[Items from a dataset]
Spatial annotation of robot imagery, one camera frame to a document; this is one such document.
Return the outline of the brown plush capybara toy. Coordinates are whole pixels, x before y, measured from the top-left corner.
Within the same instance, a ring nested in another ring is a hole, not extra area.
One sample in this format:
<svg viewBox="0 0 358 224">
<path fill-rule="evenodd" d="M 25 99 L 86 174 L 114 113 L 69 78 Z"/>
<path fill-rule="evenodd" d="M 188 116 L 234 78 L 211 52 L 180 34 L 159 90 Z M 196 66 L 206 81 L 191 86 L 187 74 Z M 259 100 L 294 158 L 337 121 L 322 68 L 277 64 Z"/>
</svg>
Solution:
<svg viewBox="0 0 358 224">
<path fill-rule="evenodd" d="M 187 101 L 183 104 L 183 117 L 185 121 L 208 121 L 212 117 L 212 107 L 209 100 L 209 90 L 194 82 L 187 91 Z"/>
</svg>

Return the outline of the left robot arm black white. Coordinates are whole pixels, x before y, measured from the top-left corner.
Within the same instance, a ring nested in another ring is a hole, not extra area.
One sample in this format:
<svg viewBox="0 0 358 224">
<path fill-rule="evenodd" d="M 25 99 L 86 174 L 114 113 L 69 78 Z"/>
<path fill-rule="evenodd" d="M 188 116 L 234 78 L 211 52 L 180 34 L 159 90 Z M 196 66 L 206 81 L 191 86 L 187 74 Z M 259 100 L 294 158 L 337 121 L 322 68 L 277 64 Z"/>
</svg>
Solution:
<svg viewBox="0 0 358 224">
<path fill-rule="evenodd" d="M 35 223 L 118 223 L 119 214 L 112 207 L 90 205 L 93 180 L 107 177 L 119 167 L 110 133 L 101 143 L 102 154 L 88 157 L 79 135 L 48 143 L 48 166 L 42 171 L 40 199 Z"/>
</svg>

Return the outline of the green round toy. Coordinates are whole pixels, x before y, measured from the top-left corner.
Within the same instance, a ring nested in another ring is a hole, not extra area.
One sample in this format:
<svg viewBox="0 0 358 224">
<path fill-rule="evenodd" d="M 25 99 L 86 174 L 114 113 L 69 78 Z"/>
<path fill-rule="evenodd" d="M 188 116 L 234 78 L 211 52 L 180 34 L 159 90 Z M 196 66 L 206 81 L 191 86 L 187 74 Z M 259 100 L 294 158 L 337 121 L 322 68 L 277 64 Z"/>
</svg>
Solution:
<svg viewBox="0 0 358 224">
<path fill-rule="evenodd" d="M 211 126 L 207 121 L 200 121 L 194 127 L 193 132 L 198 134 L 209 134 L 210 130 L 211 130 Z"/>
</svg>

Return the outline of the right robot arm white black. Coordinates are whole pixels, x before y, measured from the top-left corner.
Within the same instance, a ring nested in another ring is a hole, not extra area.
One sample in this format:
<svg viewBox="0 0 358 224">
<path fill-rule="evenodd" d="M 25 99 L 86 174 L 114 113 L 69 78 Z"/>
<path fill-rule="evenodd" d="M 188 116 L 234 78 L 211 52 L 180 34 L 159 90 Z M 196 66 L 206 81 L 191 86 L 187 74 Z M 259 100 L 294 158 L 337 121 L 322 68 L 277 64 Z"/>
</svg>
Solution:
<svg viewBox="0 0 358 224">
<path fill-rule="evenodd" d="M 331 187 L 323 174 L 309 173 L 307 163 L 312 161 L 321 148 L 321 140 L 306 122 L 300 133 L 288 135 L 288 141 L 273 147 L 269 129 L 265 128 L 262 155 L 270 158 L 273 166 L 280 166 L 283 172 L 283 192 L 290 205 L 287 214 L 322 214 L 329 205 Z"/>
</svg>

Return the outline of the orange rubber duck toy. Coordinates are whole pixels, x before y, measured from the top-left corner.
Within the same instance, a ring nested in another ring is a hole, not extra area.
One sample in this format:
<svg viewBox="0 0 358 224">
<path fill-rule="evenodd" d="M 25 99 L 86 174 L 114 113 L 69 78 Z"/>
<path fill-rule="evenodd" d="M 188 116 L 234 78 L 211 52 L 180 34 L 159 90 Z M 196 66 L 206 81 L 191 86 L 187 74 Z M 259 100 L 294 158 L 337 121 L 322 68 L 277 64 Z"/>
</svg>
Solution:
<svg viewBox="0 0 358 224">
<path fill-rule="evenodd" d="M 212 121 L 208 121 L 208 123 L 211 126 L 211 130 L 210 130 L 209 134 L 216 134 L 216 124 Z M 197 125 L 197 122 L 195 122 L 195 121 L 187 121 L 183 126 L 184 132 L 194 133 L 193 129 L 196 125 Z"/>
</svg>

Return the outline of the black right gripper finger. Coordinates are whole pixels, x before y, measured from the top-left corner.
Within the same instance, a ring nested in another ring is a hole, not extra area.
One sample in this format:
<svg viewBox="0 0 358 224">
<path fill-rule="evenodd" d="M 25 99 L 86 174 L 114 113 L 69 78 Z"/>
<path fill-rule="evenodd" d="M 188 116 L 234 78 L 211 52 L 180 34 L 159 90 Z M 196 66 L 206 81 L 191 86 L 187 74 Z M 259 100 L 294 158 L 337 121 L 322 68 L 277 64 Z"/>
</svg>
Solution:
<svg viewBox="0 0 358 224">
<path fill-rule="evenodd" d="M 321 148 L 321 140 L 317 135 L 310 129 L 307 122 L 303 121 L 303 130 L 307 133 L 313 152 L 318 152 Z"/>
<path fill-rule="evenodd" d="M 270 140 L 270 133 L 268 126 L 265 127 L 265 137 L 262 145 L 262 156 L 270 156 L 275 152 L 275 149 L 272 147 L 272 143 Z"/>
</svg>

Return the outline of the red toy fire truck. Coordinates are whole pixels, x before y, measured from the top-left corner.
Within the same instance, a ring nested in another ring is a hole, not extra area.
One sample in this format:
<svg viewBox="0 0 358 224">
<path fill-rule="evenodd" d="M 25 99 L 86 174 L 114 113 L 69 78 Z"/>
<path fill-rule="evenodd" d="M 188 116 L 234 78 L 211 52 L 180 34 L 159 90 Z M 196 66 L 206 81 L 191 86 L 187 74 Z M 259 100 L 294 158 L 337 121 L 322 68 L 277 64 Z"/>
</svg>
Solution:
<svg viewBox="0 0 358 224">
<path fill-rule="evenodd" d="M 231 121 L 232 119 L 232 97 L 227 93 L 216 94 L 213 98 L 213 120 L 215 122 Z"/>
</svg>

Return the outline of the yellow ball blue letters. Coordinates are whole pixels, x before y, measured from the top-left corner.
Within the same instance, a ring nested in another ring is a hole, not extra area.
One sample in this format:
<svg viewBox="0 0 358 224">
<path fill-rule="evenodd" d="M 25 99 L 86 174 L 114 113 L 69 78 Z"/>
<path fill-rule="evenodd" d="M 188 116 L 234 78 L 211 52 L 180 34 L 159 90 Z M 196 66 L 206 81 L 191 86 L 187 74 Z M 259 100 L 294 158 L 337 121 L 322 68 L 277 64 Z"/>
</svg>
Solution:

[PROBLEM TO WORK ON]
Make sure that every entry above is copied out exactly as it stands.

[RESPONSE TO THIS EXERCISE]
Spatial annotation of robot imagery, one camera frame to a document; this is one such document.
Return the outline of the brown plush capybara toy. Coordinates are whole pixels, x before y, measured from the top-left corner.
Within the same instance, a ring nested in another ring is a hole, not extra area.
One sample in this format:
<svg viewBox="0 0 358 224">
<path fill-rule="evenodd" d="M 25 99 L 86 174 L 114 113 L 69 78 Z"/>
<path fill-rule="evenodd" d="M 188 116 L 234 78 L 211 52 L 180 34 L 159 90 Z M 196 66 L 206 81 L 191 86 L 187 74 Z M 259 100 L 294 158 L 337 121 L 322 68 L 277 64 Z"/>
</svg>
Solution:
<svg viewBox="0 0 358 224">
<path fill-rule="evenodd" d="M 187 101 L 183 104 L 183 117 L 185 121 L 208 121 L 212 117 L 212 107 L 209 100 L 209 90 L 194 82 L 187 91 Z"/>
</svg>

Return the outline of the left robot arm black white. Coordinates are whole pixels, x before y, measured from the top-left corner.
Within the same instance, a ring nested in another ring is a hole, not extra area.
One sample in this format:
<svg viewBox="0 0 358 224">
<path fill-rule="evenodd" d="M 25 99 L 86 174 L 114 113 L 69 78 Z"/>
<path fill-rule="evenodd" d="M 188 116 L 234 78 L 211 52 L 180 34 L 159 90 Z M 196 66 L 206 81 L 191 86 L 187 74 Z M 259 100 L 294 158 L 337 121 L 322 68 L 277 64 Z"/>
</svg>
Solution:
<svg viewBox="0 0 358 224">
<path fill-rule="evenodd" d="M 35 223 L 118 223 L 119 214 L 112 207 L 90 205 L 93 180 L 107 177 L 119 167 L 110 133 L 101 143 L 102 154 L 88 157 L 79 135 L 48 143 L 48 166 L 42 171 L 40 199 Z"/>
</svg>

Return the outline of the green round toy. Coordinates are whole pixels, x before y, measured from the top-left corner.
Within the same instance, a ring nested in another ring is a hole, not extra area.
One sample in this format:
<svg viewBox="0 0 358 224">
<path fill-rule="evenodd" d="M 25 99 L 86 174 L 114 113 L 69 78 Z"/>
<path fill-rule="evenodd" d="M 188 116 L 234 78 L 211 52 L 180 34 L 159 90 Z M 196 66 L 206 81 L 191 86 L 187 74 Z M 259 100 L 294 158 L 337 121 L 322 68 L 277 64 Z"/>
</svg>
Solution:
<svg viewBox="0 0 358 224">
<path fill-rule="evenodd" d="M 211 126 L 207 121 L 200 121 L 194 127 L 193 132 L 198 134 L 209 134 L 210 130 L 211 130 Z"/>
</svg>

Return the outline of the right robot arm white black. Coordinates are whole pixels, x before y, measured from the top-left corner.
Within the same instance, a ring nested in another ring is a hole, not extra area.
One sample in this format:
<svg viewBox="0 0 358 224">
<path fill-rule="evenodd" d="M 25 99 L 86 174 L 114 113 L 69 78 Z"/>
<path fill-rule="evenodd" d="M 188 116 L 234 78 L 211 52 L 180 34 L 159 90 Z M 196 66 L 206 81 L 191 86 L 187 74 Z M 259 100 L 294 158 L 337 121 L 322 68 L 277 64 Z"/>
</svg>
Solution:
<svg viewBox="0 0 358 224">
<path fill-rule="evenodd" d="M 331 187 L 323 174 L 309 173 L 307 163 L 312 161 L 321 148 L 321 140 L 306 122 L 300 133 L 288 135 L 288 141 L 273 147 L 269 129 L 265 128 L 262 155 L 270 158 L 273 166 L 280 166 L 283 172 L 283 192 L 290 205 L 287 214 L 322 214 L 329 205 Z"/>
</svg>

Return the outline of the orange rubber duck toy. Coordinates are whole pixels, x before y, measured from the top-left corner.
Within the same instance, a ring nested in another ring is a hole, not extra area.
One sample in this format:
<svg viewBox="0 0 358 224">
<path fill-rule="evenodd" d="M 25 99 L 86 174 L 114 113 L 69 78 Z"/>
<path fill-rule="evenodd" d="M 188 116 L 234 78 L 211 52 L 180 34 L 159 90 Z M 196 66 L 206 81 L 191 86 L 187 74 Z M 259 100 L 294 158 L 337 121 L 322 68 L 277 64 Z"/>
</svg>
Solution:
<svg viewBox="0 0 358 224">
<path fill-rule="evenodd" d="M 212 121 L 208 121 L 208 123 L 211 126 L 211 130 L 210 130 L 209 134 L 216 134 L 216 124 Z M 197 125 L 197 122 L 195 122 L 195 121 L 187 121 L 183 126 L 184 132 L 194 133 L 193 129 L 196 125 Z"/>
</svg>

Return the outline of the black right gripper finger. Coordinates are whole pixels, x before y, measured from the top-left corner.
Within the same instance, a ring nested in another ring is a hole, not extra area.
One sample in this format:
<svg viewBox="0 0 358 224">
<path fill-rule="evenodd" d="M 25 99 L 86 174 L 114 113 L 69 78 Z"/>
<path fill-rule="evenodd" d="M 188 116 L 234 78 L 211 52 L 180 34 L 159 90 Z M 196 66 L 206 81 L 191 86 L 187 74 Z M 259 100 L 294 158 L 337 121 L 322 68 L 277 64 Z"/>
</svg>
Solution:
<svg viewBox="0 0 358 224">
<path fill-rule="evenodd" d="M 321 148 L 321 140 L 317 135 L 310 129 L 307 122 L 303 121 L 303 130 L 307 133 L 313 152 L 318 152 Z"/>
<path fill-rule="evenodd" d="M 270 140 L 270 133 L 268 126 L 265 127 L 265 137 L 262 145 L 262 156 L 270 156 L 275 152 L 275 149 L 272 147 L 272 143 Z"/>
</svg>

Return the outline of the red toy fire truck. Coordinates are whole pixels, x before y, measured from the top-left corner.
Within the same instance, a ring nested in another ring is a hole, not extra area.
One sample in this format:
<svg viewBox="0 0 358 224">
<path fill-rule="evenodd" d="M 25 99 L 86 174 L 114 113 L 69 78 Z"/>
<path fill-rule="evenodd" d="M 188 116 L 234 78 L 211 52 L 180 34 L 159 90 Z M 196 66 L 206 81 L 191 86 L 187 74 Z M 259 100 L 294 158 L 337 121 L 322 68 L 277 64 Z"/>
</svg>
Solution:
<svg viewBox="0 0 358 224">
<path fill-rule="evenodd" d="M 231 121 L 232 119 L 232 97 L 227 93 L 216 94 L 213 98 L 213 120 L 215 122 Z"/>
</svg>

Return the outline of the yellow ball blue letters. Coordinates are whole pixels, x before y, measured from the top-left corner.
Within the same instance, a ring nested in another ring is a hole, not extra area.
One sample in this format:
<svg viewBox="0 0 358 224">
<path fill-rule="evenodd" d="M 25 99 L 86 174 L 114 113 L 69 78 Z"/>
<path fill-rule="evenodd" d="M 188 116 L 234 78 L 211 52 L 180 34 L 159 90 Z M 196 66 L 206 81 L 191 86 L 187 74 Z M 259 100 L 294 158 L 337 121 L 322 68 L 277 64 Z"/>
</svg>
Solution:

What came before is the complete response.